Required work -
Please give back each line below unchanged; none of the pictures should appear.
[Supplied data — start]
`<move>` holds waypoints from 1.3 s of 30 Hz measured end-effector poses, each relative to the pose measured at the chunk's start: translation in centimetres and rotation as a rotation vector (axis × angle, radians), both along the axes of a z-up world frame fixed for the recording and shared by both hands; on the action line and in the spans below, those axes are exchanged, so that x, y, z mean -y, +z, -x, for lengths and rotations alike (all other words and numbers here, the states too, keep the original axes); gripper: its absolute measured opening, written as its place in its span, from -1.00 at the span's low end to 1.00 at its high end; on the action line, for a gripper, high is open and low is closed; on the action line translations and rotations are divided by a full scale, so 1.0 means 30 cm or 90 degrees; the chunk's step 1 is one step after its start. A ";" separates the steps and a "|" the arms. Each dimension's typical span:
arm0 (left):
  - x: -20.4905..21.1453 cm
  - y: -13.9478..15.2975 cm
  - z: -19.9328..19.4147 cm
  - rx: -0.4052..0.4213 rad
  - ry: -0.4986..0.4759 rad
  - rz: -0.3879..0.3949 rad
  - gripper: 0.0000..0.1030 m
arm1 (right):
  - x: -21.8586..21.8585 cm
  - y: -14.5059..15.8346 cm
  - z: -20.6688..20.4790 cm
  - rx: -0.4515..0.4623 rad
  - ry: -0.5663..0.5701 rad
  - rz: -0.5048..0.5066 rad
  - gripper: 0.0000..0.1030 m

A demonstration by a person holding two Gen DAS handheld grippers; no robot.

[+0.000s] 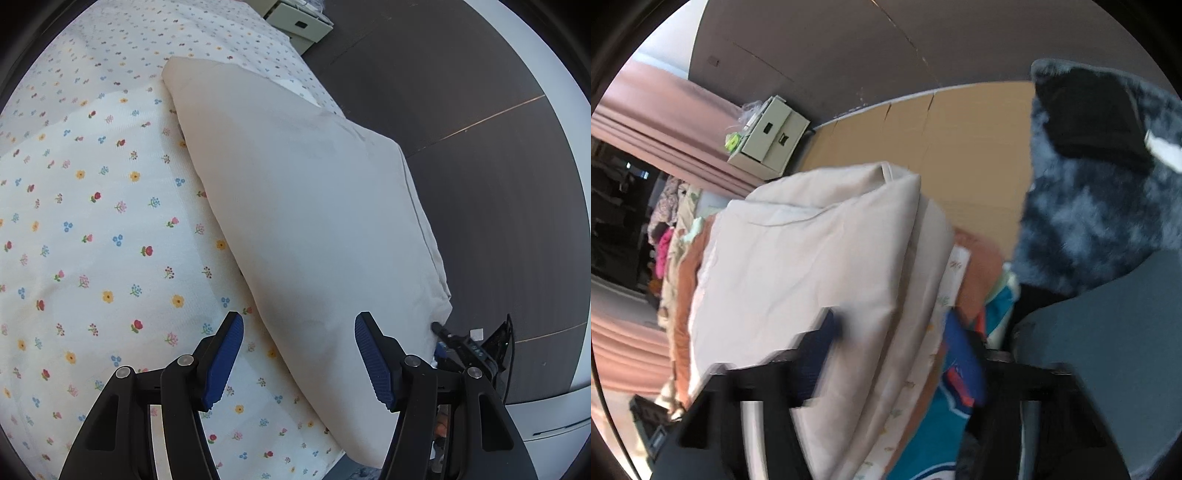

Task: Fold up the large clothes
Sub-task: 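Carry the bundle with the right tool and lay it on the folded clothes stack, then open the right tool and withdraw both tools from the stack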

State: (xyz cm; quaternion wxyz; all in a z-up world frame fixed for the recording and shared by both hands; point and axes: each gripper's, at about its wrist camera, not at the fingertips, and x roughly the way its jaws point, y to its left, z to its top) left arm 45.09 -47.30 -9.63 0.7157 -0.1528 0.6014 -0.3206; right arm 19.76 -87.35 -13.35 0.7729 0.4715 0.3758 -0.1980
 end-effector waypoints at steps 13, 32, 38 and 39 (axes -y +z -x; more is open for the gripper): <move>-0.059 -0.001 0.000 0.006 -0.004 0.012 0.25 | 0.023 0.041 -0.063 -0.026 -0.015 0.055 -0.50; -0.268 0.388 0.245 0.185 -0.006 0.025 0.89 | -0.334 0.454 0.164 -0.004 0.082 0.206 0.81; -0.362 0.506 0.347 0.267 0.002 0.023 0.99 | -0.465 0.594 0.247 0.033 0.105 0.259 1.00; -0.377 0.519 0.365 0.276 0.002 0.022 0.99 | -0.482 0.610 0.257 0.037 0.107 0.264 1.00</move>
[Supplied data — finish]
Answer to this problem -
`<move>` holds waypoints from 1.3 s of 30 Hz measured end-effector poses, each relative to the pose measured at the chunk's start: translation in centimetres and rotation as a rotation vector (axis × angle, radians), both along the axes of a z-up world frame fixed for the recording and shared by both hands; on the action line and in the spans below, those axes are exchanged, so that x, y, z mean -y, +z, -x, for lengths and rotations alike (all other words and numbers here, the states too, keep the original axes); gripper: its absolute measured opening, written as its place in its span, from -1.00 at the span's low end to 1.00 at its high end; on the action line, for a gripper, high is open and low is closed; on the action line translations and rotations are divided by a full scale, so 1.0 means 30 cm or 90 degrees; the chunk's step 1 is one step after its start. A ";" separates the steps and a "|" the arms. Each dimension's typical span:
arm0 (left):
  - x: -20.4905..21.1453 cm
  - y: -13.9478..15.2975 cm
  - z: -19.9328..19.4147 cm
  - rx: -0.4052..0.4213 rad
  - ry: -0.4986..0.4759 rad
  - rz: -0.3879..0.3949 rad
  - gripper: 0.0000..0.1030 m
arm1 (right):
  - x: -21.8586..21.8585 cm
  - y: -14.5059..15.8346 cm
  - z: -20.6688..20.4790 cm
  - rx: -0.4515..0.4623 rad
  - ry: -0.5663..0.5701 rad
  - rz: -0.5048..0.5066 rad
  - gripper: 0.0000..0.1030 m

A demonstration by a person holding two Gen DAS handheld grippers; no robot.

[+0.000s] 

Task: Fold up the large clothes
Sub-task: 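Carry the bundle with the right tool and lay it on the folded clothes stack, then open the right tool and withdraw both tools from the stack
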
State: (xyz cm; quaternion wxyz; all in a z-up world frame fixed for the recording and shared by both hands; point and axes: each gripper's, at about its wrist camera, not at the fingertips, and x roughly the way its jaws point, y to its left, z to its top) left arm 45.09 -47.30 -9.63 0.7157 -0.1528 0.6014 -0.3206; right arm 19.76 -87.35 -13.35 0.7729 0.4715 0.3758 -0.1980
 end-effector waypoints at steps 13, 32, 38 and 39 (axes -y +z -x; more is open for the gripper): <move>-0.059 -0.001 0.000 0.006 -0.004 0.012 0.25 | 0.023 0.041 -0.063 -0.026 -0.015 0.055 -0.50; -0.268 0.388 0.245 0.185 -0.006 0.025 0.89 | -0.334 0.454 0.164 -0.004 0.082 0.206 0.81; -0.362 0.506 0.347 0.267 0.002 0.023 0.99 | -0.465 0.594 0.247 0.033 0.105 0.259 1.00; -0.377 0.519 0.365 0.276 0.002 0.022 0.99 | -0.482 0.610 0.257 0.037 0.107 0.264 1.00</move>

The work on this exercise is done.